Jump to: navigation, search

Contents

Phrasal User Guide

This guide explains how to set up and train a phrase-based Statistical Machine Translation system using Phrasal. It offers step-by-step instructions to download, install, configure, and run the Phrasal decoder and its related support tools.

Phrasal is designed for fast training of large-scale, discriminative translation models with:

  • An intuitive feature engineering API
  • Large-scale learning with AdaGrad+FOBOS
  • Fast search with cube pruning
  • Unpruned language modeling with KenLM

This guide assumes some familiarity with Unix-like command-line interpreters (or shells), such as bash for Linux and Mac OS X and Cygwin for Microsoft Windows. The commands in this tutorial are written for bash, but it is relatively easy to adapt them to other shells.

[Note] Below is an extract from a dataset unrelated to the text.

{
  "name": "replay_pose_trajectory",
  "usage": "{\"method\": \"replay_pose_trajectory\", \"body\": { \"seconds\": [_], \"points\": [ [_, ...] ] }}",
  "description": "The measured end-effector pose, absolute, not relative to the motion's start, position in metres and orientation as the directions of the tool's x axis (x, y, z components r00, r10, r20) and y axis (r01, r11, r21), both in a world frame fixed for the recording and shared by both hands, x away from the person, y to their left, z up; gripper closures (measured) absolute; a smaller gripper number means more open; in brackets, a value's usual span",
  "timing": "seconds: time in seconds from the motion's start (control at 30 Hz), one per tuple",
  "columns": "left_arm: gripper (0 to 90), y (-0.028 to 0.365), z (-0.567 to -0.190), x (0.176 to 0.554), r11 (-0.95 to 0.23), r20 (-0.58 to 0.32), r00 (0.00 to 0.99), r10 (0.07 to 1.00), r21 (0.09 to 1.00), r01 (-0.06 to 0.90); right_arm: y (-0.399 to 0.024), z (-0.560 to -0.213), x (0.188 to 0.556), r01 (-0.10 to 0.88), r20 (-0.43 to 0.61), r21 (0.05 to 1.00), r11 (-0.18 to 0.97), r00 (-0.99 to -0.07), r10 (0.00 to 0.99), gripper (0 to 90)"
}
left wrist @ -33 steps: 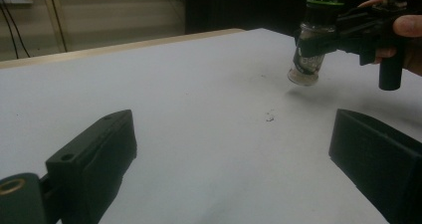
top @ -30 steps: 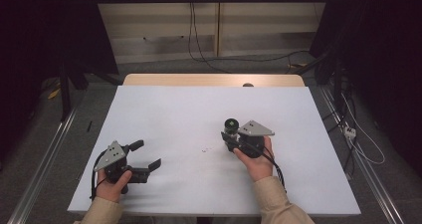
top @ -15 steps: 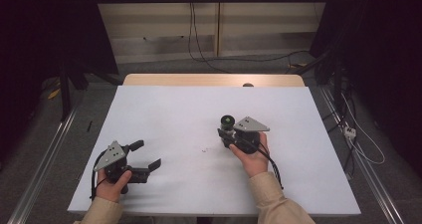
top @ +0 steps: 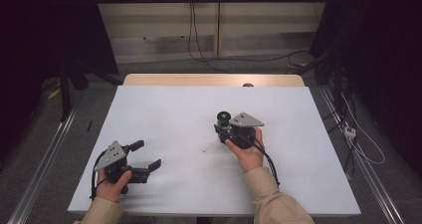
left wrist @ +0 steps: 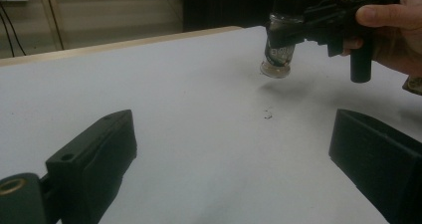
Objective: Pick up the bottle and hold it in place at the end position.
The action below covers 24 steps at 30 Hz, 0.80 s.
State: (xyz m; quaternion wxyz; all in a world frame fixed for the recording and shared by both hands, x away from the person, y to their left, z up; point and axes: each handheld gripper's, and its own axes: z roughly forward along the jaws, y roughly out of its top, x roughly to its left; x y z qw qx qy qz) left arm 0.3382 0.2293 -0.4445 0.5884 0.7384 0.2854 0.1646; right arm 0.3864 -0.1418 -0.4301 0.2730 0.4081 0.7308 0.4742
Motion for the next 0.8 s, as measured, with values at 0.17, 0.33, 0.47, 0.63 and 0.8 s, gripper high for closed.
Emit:
{"method": "replay_pose_trajectory", "body": {
  "seconds": [0.17,0.33,0.47,0.63,0.8],
  "points": [
    [4.4,0.229,-0.445,0.338,-0.146,-0.094,0.784,0.613,0.962,0.229,-0.139,-0.431,0.392,0.343,-0.011,0.914,0.217,-0.514,0.857,53.6],
    [4.4,0.229,-0.444,0.338,-0.149,-0.091,0.786,0.612,0.962,0.228,-0.136,-0.435,0.397,0.348,-0.005,0.913,0.212,-0.510,0.860,53.6],
    [4.4,0.228,-0.444,0.337,-0.146,-0.094,0.784,0.614,0.962,0.230,-0.134,-0.438,0.399,0.351,-0.009,0.911,0.217,-0.508,0.861,53.6],
    [4.4,0.228,-0.445,0.338,-0.153,-0.087,0.788,0.610,0.962,0.225,-0.132,-0.442,0.402,0.351,-0.012,0.910,0.222,-0.513,0.858,53.6],
    [4.4,0.228,-0.445,0.338,-0.152,-0.086,0.786,0.612,0.963,0.223,-0.131,-0.446,0.405,0.359,-0.001,0.909,0.212,-0.507,0.862,53.6]
  ]
}}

For background information on statistical machine translation, please see the StatMT site or Philipp Koehn's textbook.

Phrasal is written for Java 1.6+. If your JVM is older than 1.6, then you should upgrade. Many of the utility scripts included with Phrasal assume Python 2.7+ (but not Python3).

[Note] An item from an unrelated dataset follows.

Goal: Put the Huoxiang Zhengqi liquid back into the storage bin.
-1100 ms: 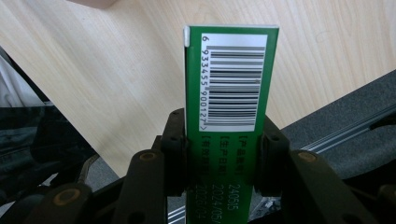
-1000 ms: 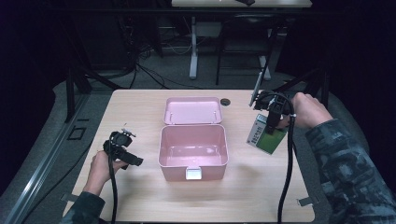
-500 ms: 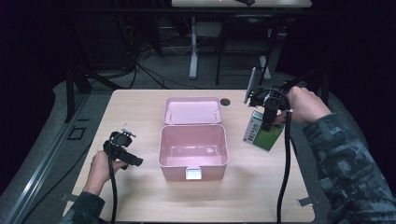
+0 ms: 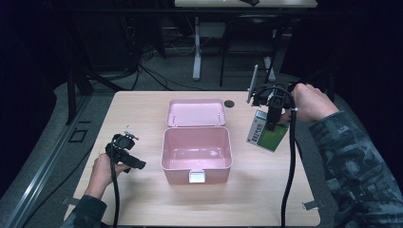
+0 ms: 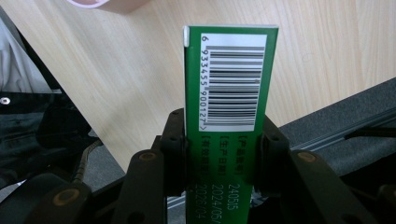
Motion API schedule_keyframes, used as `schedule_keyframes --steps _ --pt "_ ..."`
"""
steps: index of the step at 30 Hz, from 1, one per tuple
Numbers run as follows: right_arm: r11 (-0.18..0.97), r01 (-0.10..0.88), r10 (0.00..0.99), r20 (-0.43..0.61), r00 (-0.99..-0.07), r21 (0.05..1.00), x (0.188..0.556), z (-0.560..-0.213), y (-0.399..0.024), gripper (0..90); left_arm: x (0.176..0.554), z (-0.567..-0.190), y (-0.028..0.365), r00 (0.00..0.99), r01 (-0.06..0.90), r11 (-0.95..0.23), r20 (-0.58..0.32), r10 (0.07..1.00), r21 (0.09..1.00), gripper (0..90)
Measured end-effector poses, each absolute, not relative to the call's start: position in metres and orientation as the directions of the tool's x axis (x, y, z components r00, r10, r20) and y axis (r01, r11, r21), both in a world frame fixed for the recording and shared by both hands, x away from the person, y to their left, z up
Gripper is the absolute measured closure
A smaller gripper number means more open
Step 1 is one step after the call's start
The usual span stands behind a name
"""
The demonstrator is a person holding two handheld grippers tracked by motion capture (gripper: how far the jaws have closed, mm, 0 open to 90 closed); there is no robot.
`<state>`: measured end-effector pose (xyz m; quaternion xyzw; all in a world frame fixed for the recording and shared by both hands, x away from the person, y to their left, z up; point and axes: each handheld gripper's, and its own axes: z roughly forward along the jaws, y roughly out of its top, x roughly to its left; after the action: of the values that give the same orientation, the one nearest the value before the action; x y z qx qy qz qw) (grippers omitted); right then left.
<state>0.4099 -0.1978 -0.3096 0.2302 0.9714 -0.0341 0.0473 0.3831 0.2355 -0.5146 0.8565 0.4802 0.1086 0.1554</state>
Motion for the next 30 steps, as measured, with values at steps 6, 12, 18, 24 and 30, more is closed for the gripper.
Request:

Questions about Phrasal should be directed to the JavaNLP mailing list.

If you use Phrasal for research purposes, then we ask that you cite these two papers:

@inproceedings{Cer2010,
 author = {Cer, Daniel and Galley, Michel and Jurafsky, Daniel and Manning, Christopher D.},
 title = {Phrasal: a toolkit for statistical machine translation with facilities for extraction and incorporation of arbitrary model features},
 booktitle = {Proceedings of the NAACL HLT 2010 Demonstration Session},
 year = {2010}
}
@InProceedings{Green2013,
 author    = {Green, Spence  and  Wang, Sida  and  Cer, Daniel  and  Manning, Christopher D.},
 title     = {Fast and Adaptive Online Training of Feature-Rich Translation Models},
 booktitle = {Proceedings of ACL},
 year      = {2013}
}

The first paper describes the core decoder. The second covers the parameter learning algorithm.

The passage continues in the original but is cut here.